The vexing and often disarming questions that a settler might face when making work about ‘place’ in the colony – especially a place as significant as Alice Springs is in Aboriginal life – are answered in a careful, direct and sincere manner by Chris’ work. Where you from? was commissioned by three, geographically dispersed organisations West Space, Watch This Space and SITUATE, the subject matter being Alice, the place in which Chris lives. Melbourne audiences are fortunate to gain this unique insight into the bedrock of colonial life. Those of us who live here on the Wurundjeri or Boonwurrung lands of the Kulin nation are often subjected to so much spectacle that the severity of settler colonial capitalism on this continent is obscured from view. One such revelation Where you from? serves to highlight is that all our struggles are connected. Stone cold chicken is intrinsically linked to mass incarceration.
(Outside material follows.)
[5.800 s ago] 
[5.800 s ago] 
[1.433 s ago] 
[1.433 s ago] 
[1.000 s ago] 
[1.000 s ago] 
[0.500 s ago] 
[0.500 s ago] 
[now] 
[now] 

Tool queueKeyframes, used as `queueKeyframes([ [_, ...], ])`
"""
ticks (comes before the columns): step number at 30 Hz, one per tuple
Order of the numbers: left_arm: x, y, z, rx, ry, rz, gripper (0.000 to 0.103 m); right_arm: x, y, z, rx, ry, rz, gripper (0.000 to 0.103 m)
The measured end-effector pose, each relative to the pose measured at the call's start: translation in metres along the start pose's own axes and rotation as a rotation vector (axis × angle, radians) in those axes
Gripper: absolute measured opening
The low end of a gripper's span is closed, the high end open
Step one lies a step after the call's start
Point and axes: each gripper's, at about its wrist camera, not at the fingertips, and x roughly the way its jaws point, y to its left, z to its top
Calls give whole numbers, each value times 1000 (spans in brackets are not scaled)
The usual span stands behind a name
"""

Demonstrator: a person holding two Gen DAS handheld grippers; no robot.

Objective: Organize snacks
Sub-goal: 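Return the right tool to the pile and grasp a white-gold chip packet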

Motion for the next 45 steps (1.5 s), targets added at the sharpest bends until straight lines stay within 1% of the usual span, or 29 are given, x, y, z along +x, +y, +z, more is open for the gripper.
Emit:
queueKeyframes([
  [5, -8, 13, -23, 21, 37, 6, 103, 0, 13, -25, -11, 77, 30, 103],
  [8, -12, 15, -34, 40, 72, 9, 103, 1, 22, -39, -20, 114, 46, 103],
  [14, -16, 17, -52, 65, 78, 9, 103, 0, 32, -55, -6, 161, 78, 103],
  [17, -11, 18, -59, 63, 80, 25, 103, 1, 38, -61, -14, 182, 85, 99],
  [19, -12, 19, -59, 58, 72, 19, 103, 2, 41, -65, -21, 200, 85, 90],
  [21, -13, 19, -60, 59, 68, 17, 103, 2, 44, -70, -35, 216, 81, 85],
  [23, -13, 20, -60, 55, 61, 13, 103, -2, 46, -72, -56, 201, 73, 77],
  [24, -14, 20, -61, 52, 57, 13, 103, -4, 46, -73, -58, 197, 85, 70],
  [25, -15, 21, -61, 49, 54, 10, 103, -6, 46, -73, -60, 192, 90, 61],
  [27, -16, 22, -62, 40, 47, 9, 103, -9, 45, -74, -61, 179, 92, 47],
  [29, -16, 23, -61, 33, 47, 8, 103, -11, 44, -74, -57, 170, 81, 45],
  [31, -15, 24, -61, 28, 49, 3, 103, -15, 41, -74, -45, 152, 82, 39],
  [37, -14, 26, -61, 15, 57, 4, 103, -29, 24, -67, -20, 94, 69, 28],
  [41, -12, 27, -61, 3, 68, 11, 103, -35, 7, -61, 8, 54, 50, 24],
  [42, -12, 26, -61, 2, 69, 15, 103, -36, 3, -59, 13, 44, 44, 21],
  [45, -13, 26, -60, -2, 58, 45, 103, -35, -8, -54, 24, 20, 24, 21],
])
What led settlers here is still what troubles this land today.
Commissioned by West Space in response to Chris Ng: Where you from? , 28 Oct → 16 Dec 2023.
Chris Ng is an emerging artist living and working in Mparntwe/Alice Springs. A first-generation born “Australian” of South-East Asian/Chinese family background, Chris grew up in the suburbs of Sydney. Their art practice is informed by their experiences and identity as well as their immediate surroundings and natural, political and socio-economic landscape.
Ender Başkan lives and works in Narrm/Melbourne. He is a poet, writer and bookseller. He is the co-founder of the short-lived, high-spirited Study experimental social space in Brunswick. His novel A Portrait of Alice as a Young Man is a retelling of his travels to Arrernte Country. He is the winner of the 2021 Overland Judith Wright Poetry Prize. His writing has been featured in Overland, Cordite Poetry Review, Unusual Work, Meanjin, HEAT, Rabbit Poetry and Best Australian Poems 2023.